### DATA BLOCK

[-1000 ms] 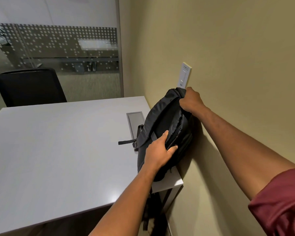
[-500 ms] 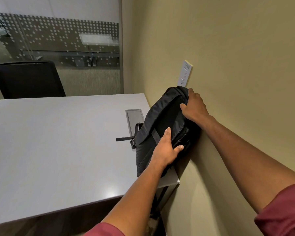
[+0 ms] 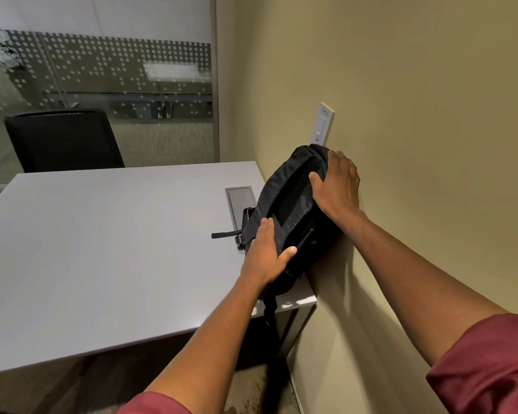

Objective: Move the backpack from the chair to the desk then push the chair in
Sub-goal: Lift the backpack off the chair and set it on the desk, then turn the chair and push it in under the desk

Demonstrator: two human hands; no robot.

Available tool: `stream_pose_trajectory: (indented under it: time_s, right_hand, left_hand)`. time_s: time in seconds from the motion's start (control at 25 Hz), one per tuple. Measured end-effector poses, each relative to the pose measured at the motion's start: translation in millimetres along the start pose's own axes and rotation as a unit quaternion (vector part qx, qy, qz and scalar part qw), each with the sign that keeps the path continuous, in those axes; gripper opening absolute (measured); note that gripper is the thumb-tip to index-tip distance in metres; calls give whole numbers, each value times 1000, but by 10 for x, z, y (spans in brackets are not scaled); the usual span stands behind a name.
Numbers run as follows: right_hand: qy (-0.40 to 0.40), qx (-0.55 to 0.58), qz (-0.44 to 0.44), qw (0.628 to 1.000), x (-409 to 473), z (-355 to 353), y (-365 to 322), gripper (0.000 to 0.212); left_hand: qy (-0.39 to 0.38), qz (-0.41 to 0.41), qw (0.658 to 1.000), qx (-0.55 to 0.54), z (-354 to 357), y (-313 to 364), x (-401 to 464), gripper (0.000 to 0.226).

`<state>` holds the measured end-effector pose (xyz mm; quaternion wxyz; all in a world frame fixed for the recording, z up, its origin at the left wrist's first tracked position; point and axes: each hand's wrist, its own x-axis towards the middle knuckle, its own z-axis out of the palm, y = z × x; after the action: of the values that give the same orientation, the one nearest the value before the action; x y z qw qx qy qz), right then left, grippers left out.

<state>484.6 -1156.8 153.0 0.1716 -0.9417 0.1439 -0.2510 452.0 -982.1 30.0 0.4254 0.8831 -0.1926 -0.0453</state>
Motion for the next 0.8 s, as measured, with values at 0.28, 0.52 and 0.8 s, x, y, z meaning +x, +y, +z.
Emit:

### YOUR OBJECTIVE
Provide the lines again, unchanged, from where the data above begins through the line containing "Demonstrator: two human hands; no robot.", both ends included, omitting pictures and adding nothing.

### TASK SOLUTION
[-1000 ms] 
[-500 ms] 
[+0 ms] 

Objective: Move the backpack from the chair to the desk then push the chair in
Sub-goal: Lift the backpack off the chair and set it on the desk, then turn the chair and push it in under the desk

Demonstrator: two human hands; no robot.

This output has come to an end.